Exercise details
The response must be the exact lines from the one that contains "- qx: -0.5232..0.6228" through the end of the material, with no pictures and no additional lines.

Dataset content
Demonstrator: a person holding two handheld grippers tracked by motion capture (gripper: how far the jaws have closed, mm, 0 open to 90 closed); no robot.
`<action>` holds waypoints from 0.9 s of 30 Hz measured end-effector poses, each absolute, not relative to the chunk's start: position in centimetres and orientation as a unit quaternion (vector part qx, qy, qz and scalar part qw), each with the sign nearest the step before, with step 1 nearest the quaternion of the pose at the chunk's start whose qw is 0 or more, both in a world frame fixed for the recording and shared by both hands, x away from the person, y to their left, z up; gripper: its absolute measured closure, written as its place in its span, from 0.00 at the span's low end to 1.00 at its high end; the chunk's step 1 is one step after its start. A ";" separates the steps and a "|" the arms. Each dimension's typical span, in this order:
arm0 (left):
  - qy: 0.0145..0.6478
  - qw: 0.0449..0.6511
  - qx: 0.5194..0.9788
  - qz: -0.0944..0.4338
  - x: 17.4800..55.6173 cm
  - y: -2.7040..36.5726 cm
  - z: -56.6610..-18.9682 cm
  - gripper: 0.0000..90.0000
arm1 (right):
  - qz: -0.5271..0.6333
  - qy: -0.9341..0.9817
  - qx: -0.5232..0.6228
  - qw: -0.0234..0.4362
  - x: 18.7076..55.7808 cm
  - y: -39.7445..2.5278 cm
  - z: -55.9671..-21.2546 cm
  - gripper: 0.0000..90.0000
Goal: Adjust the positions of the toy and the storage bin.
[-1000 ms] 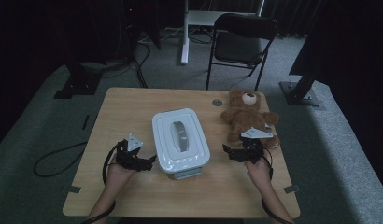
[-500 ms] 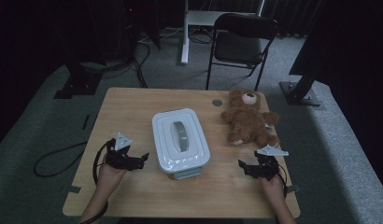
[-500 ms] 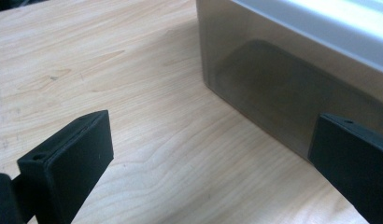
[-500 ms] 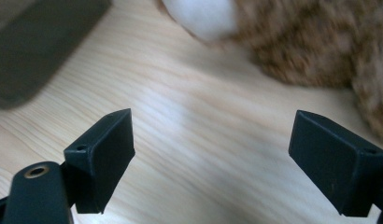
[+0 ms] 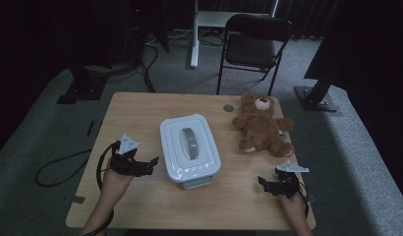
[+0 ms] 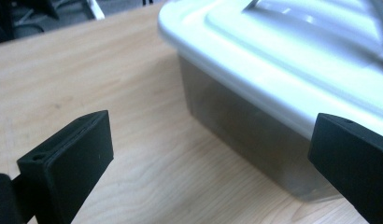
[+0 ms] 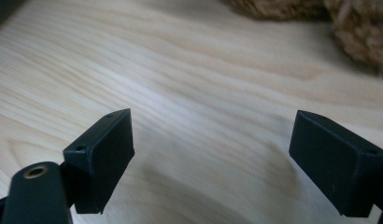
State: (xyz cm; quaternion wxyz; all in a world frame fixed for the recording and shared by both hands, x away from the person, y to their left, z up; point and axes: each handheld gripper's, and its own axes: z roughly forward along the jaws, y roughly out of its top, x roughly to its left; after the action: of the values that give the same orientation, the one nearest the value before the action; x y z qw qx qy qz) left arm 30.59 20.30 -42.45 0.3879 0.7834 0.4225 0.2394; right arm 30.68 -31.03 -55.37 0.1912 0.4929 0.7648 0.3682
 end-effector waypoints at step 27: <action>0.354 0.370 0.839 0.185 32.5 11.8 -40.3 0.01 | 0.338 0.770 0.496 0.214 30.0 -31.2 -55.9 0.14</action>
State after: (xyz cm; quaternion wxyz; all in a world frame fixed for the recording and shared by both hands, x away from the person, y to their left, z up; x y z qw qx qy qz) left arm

Exercise answer
  - qx: -0.5232..0.6228
  - qw: -0.0234..0.4362
  - x: 18.7076..55.7808 cm
  - y: -39.7445..2.5278 cm
  - z: -55.9671..-21.2546 cm
  - gripper: 0.0000..90.0000
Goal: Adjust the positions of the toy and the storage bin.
[-1000 ms] 
[-500 ms] 
[-500 ms] 
[-500 ms] 
[+0 ms] 
[+0 ms] 
[+0 ms] 
State: (xyz cm; quaternion wxyz; all in a world frame fixed for the recording and shared by both hands, x away from the person, y to their left, z up; point and axes: each handheld gripper's, and its own axes: z roughly forward along the jaws, y roughly out of its top, x roughly to its left; after the action: of the values that give the same orientation, the one nearest the value before the action; x y z qw qx qy qz) left arm 30.59 20.30 -42.45 0.3879 0.7834 0.4225 0.2394; right arm 30.68 -31.03 -55.37 0.1912 0.4929 0.7648 0.3682
 end-effector waypoints at step 27: <action>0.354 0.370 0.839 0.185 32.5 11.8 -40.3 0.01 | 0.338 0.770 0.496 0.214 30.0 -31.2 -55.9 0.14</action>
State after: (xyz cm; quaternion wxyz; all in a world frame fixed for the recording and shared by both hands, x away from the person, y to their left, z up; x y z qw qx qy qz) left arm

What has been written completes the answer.